In contrast, the sbp1 transcript remains very low across stage II to stage V of sexual development Figure 1F.
These data demonstrate the usefulness Parasitemia asexual reproduction the gexp5 Parasitemia asexual reproduction as a marker for the presence of early-stage gametocytes in mixed populations of asexual and sexual parasites, as well as across the entire developmental phase. By contrast, sbp1which is expressed in both asexual and sexual-stage rings [ 30 ], is not useful in differentiating asexual parasites from early-stage gametocytes in mixed populations.
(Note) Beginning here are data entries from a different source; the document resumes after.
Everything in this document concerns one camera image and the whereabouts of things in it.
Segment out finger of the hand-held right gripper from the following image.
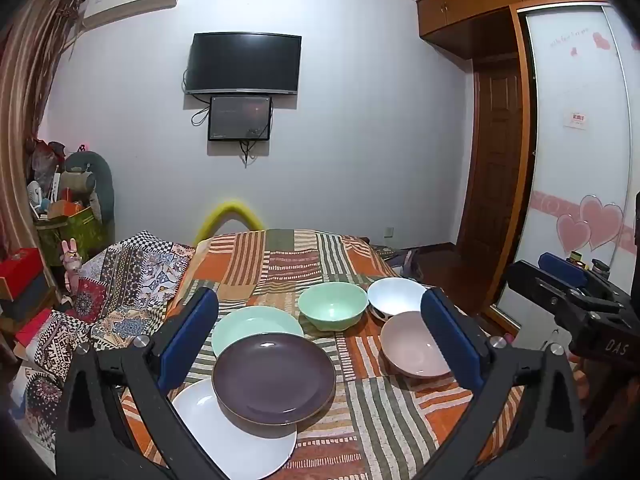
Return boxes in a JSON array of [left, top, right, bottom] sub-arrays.
[[538, 252, 621, 302], [504, 260, 622, 347]]

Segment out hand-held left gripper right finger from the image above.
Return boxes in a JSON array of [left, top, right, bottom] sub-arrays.
[[420, 287, 586, 480]]

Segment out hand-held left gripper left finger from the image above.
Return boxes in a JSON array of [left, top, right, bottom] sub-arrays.
[[54, 286, 236, 480]]

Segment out pink bowl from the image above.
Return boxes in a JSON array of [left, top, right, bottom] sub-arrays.
[[379, 311, 453, 380]]

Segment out pale green plate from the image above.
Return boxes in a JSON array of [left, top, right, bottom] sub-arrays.
[[211, 305, 305, 361]]

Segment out white spotted bowl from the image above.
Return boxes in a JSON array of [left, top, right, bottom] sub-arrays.
[[367, 276, 441, 322]]

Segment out purple plate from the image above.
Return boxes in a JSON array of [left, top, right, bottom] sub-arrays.
[[212, 332, 337, 426]]

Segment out white plate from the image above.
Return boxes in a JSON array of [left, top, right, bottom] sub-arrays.
[[171, 377, 298, 480]]

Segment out pale green bowl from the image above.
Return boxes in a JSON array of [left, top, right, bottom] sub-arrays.
[[298, 282, 368, 332]]

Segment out white plastic cabinet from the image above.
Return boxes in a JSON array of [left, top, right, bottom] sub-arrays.
[[495, 285, 576, 346]]

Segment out patterned patchwork blanket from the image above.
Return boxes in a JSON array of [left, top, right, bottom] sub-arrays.
[[10, 230, 196, 461]]

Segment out purple bag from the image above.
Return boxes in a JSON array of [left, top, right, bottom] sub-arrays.
[[400, 250, 423, 281]]

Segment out white heart-print wardrobe door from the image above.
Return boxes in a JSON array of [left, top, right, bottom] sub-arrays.
[[517, 2, 640, 321]]

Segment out brown wooden door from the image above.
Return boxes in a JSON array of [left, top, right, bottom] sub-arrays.
[[457, 57, 526, 256]]

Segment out yellow foam tube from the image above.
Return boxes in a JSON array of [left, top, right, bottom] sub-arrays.
[[192, 200, 266, 246]]

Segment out striped patchwork tablecloth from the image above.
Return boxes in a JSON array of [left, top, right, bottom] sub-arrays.
[[120, 229, 526, 480]]

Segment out pink rabbit toy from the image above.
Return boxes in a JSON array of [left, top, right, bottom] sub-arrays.
[[60, 237, 83, 291]]

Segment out green cardboard box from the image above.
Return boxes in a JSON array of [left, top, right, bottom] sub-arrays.
[[35, 205, 108, 266]]

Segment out dark blue box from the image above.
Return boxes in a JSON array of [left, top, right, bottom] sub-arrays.
[[0, 272, 58, 321]]

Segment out red box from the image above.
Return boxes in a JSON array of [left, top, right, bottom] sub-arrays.
[[0, 247, 45, 301]]

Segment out red plastic bag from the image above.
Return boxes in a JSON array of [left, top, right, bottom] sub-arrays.
[[27, 137, 66, 186]]

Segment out wooden overhead cabinet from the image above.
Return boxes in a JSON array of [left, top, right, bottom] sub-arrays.
[[416, 0, 621, 58]]

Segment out striped brown curtain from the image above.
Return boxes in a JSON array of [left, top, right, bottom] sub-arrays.
[[0, 0, 86, 261]]

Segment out white air conditioner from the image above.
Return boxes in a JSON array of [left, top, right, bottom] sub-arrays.
[[80, 0, 186, 31]]

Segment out small black wall monitor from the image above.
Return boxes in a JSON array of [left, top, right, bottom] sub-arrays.
[[208, 95, 273, 142]]

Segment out black wall television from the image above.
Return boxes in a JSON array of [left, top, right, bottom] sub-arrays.
[[184, 32, 302, 96]]
These data indicate that measurement of all 3 of these markers simultaneously will provide a means of determining which lifecycle stages are present in the circulation.
We used these markers to analyze samples collected from a subset of subjects who had participated in a previously reported IBSM study [ 24 ].
Six malaria-naive, healthy male and nonpregnant female subjects aged 18—50 years were infected with the reference strain of P. A typical growth pattern of asexual parasitemia was observed in all study subjects Figure 2Awith parasitemia becoming detectable by qPCR 18S rDNA on day 4 after infection 4 days before treatment. The number of parasite genomes increased Parasitemia asexual reproduction the log sinusoidal pattern that is characteristic of a synchronous infection, with peak periods of circulating rings stages followed by periods of sequestration of mature stage-infected RBCs, then a further increase following schizont rupture.
Three subjects showed recrudescent parasitemia on days 11, 23, and 27 after infection, when they received a second larger dose of piperaquine mg; arrows. A18S genome copies numbers of parasites in the peripheral blood of subjects before and after piperaquine treatment. Levels were interpolated by linear regression analysis using cloned plasmid DNA calibration curves. Dotted lines indicate time of administration of a single mg dose of piperaquine.
Arrows indicate timing of a second dose of piperaquine mg for all except for 1 patient, who received the second dose Parasitemia asexual reproduction day earlier. Standard error of the mean is shown. Negative no detection PCR results are given a value of 1.
Data were reanalyzed from a previous study [ 24 ]. We measured levels of gexp5sbp1, and pfs25 mRNA transcripts in the peripheral blood of the subjects to obtain a more detailed view of the temporal course of transcription of these mRNA markers of asexual and sexual parasites.
By day 4 after infection 4 days before treatmentsbp1 transcript levels were readily detectable, consistent with the Parasitemia asexual reproduction of circulating ring-stage parasites Figure 3A.
Levels of sbp1 transcript increased on day 5, then exhibited peaks and troughs, synchronous with those observed for18S rRNA and rDNA, as the infection progressed.
Again, this is consistent with cycles of asexual replication. The thin dotted lines indicate time of administration of a single mg dose of piperaquine. Arrows indicate timing of a second dose of piperaquine mg for all except for 1 patient, who received their second dose 1 day earlier. A, gexp5 and sbp1. B, pfs25 and sbp1. The production of gametocyte rings appears to occur very early in the blood-stage infection, when the parasite density is very low approximately per milliliter and well before antimalarial treatment with piperaquine was administered.
A trough in gexp5 transcript levels on days 5—6 is consistent with disappearance of the first round of ring-stage gametocytes due to sequestration.